Setelah membaca niat dan takbiratul ihram, jamaah melanjutkan dengan doa iftitah. Pada rakaat pertama, dianjurkan membaca takbir tambahan sebanyak tujuh kali.
Di sela-sela takbir, umat Islam dapat membaca tasbih berikut:
سُبْحَانَ اللهِ وَالْحَمْدُ لِلَّهِ وَلَا إِلٰهَ إِلَّا اللهُ وَاللهُ أَكْبَرُ
Subhanallah walhamdulillah walaa ilaaha illallah wallahu akbar.
Artinya:
“Maha Suci Allah, segala puji bagi Allah, tiada Tuhan selain Allah, dan Allah Maha Besar.”
Setelah itu, shalat dilanjutkan dengan membaca Surah Al-Fatihah dan ayat Al-Qur’an lainnya, kemudian rukuk, i’tidal, sujud, dan seterusnya seperti shalat biasa.

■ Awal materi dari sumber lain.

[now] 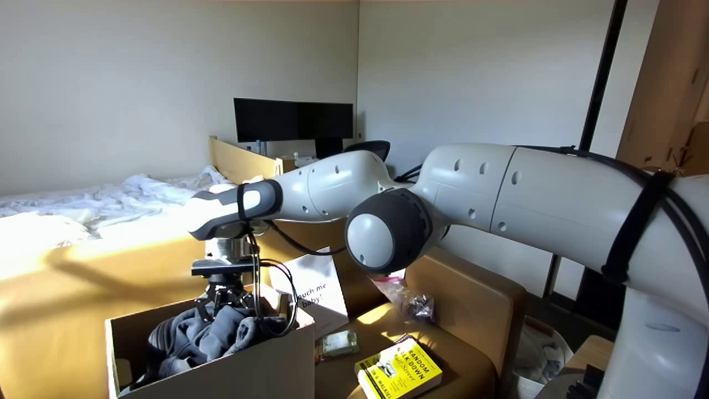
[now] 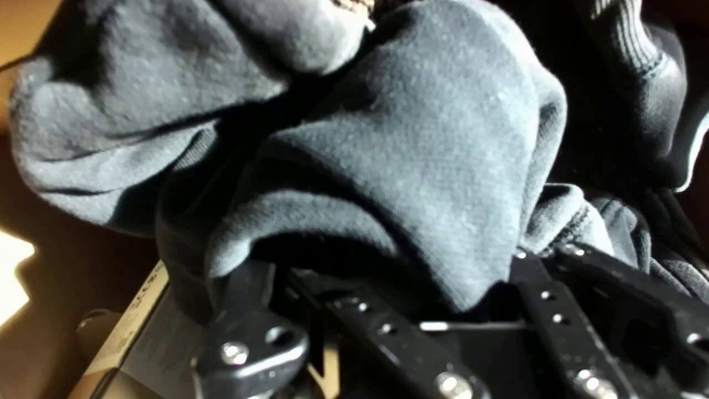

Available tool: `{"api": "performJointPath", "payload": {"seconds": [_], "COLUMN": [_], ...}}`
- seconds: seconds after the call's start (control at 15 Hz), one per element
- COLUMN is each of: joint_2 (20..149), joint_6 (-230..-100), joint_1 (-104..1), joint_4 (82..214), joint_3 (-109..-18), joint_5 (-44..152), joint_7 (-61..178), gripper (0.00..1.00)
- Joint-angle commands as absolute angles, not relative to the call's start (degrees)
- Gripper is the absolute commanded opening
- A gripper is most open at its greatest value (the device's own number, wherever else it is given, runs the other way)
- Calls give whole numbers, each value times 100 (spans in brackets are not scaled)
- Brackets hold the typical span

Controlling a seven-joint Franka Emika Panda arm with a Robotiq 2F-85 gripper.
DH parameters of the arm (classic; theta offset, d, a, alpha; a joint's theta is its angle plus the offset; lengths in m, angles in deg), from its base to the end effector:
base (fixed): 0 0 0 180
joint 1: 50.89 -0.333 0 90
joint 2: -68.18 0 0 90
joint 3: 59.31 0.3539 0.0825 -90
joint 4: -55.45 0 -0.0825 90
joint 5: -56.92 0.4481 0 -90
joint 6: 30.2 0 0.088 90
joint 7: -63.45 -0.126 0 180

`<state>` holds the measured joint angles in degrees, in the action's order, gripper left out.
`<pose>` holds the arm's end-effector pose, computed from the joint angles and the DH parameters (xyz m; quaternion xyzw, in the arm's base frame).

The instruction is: Put a book and hoodie from the couch into the box

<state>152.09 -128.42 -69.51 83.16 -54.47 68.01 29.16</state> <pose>0.8026 0.3255 0.0622 -0.9725 0.1495 0.1650 0.0679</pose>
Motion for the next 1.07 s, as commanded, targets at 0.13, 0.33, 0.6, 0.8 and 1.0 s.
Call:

Pada rakaat kedua, jamaah kembali dianjurkan membaca lima kali takbir tambahan sebelum membaca Al-Fatihah. Setelah salam, jamaah disunahkan tetap duduk untuk mendengarkan khutbah Iduladha.
Waktu pelaksanaan shalat Iduladha dimulai sejak matahari terbit hingga sebelum masuk waktu Zuhur. Namun, waktu terbaik untuk melaksanakannya adalah ketika matahari mulai naik.
Selain shalat, ada banyak amalan sunnah yang bisa dilakukan saat Iduladha. Mulai dari memperbanyak takbir sejak hari Arafah, mandi sebelum shalat, memakai pakaian terbaik, hingga datang lebih awal ke tempat ibadah.
Berbeda dengan Idulfitri, pada Hari Raya Iduladha umat Islam dianjurkan untuk tidak makan sebelum melaksanakan shalat. Sunnah ini menjadi simbol mendahulukan ibadah sebelum menikmati hidangan hari raya.